In StreamInsight there are different deployment options and development models. The three different development models support different feature sets and deployment options as seen in the table below.

Editor: I think you want to re-order these in the order you are talking about them. Also, is there more information about the implication so these deployment options or features we can give the person here?

Development models overview
Development Model Deployment Options Features
Explicit In-process or hosted Full featured model.
Implicit In-process only Good for debugging and testing adapters.
IObservable/IObserver In-process or hosted Limited access to API, but easier integration with existing .NET applications.

You can deploy your application in-process, which means that a StreamInsight server is instantiated embedded within your application. Another deployment option is to run your applications within the StreamInsight Host, which is Windows Service that comes with the StreamInsight installation.

Editor: What does this mean for someone? Does it help them make a decision? It seems like a fact listed that isn't providing much info

The IObservable/IObserver development model

The IObservable/IObserver is the easiest development model. It is based on the IObservable/IObserver design pattern, which is a general design pattern where observers are objects that want to be notified when there are any important state changes in the observable objects. In StreamInsight, the observables are event sources and observers are event sinks.

Editor: It feels like you're jumping into some details here without a flow. It's not necessarily clear here what all these sections under this development model mean. I think you need to step back and say "if someone read part 2, does this lead them along?" I'm not sure how the references, payload, relate here. It's a question of flow here rather than info. I'm not sure why I'd use this.

References

When using the IObservable/IObserver development model you should reference the following DLLs:

  • Microsoft.ComplexEventProcessing.dll
  • Microsoft.ComplexEventProcessing.Adapters.Observable.dll

You should add the following using-statements in your C# files:

  • using Microsoft.ComplexEventProcessing
  • using Microsoft.ComplexEventProcessing.Linq
  • using Microsoft.ComplexEventProcessing.Adapters.Observable

Defining the payload

Time information, such as start time and end time, is usually handled by the event headers. In the IObservable interface however you will not have direct access to the event headers. Therefore you need to pass along the time information in the payload if you want to make use of it.

Example payload:

public class StockQuote
{
public DateTime TimeStamp { get; set; }
public string StockID { get; set; }
public string FieldID { get; set; }
public double Value { get; set; }
}

Creating the observable

There are two options how to create the observable. Either you can implement the IObservable interface or you can use an IEnumerable and convert it to an IObservable.

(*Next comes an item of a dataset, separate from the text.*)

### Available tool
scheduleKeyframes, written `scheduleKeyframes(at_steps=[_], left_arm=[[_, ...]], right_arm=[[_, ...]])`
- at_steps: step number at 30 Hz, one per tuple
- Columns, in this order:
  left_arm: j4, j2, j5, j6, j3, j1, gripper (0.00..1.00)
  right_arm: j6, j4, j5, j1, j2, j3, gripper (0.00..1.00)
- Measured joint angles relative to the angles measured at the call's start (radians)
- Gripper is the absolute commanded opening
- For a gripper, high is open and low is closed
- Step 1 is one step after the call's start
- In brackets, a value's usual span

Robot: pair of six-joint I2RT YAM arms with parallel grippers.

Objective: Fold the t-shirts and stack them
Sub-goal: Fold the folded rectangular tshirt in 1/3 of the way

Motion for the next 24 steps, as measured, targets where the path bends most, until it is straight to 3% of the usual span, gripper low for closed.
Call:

The IObservable interface has only one method to implement: Subscribe. The Subscribe method is called with one argument, an observer, and should typically add the observer to a list of observers that are passed any events from the observable. The return value is an optional IDisposable that is responsible for cleaning up any resources that have been allocated. The IObservable interface can be used for both push and pull based scenarios.

Below is an example of implementing the IObservable interface:

Editor: I think you want another sentence or two that tells what this example is. Or where it's from (link)

public class Observable : IObservable<StockQuote>
{

private List<IObserver<StockQuote>> observers = new List<IObserver<StockQuote>>();

public IDisposable Subscribe(IObserver<StockQuote> observer)
{
observers.Add(observer);
return null;
}

public void ProduceEvents()
{
while (events available...)
{
StockQuote e = read next event...
foreach (var observer in observers)
observer.OnNext(e);
}

foreach (var observer in observers)
observer.OnCompleted();
}
}

Below is an example of using an IEnumerable instead of implementing the IObservable interface:

StockQuote[] quotes = ...;
IObservable<StockQuote> observable = quotes.ToObservable();

Creating the observer

The observer implements the interface IObserver, which has three methods: OnNext, OnCompleted and OnError. The OnNext method is called for each event. OnCompleted is called to signal the end of stream. OnError is called upon errors with information about the exception.

Editor: Ditto here, what does this mean? When I read http://www.sqlservercentral.com/articles/StreamInsight/69593/, I'm not sure where this fits in.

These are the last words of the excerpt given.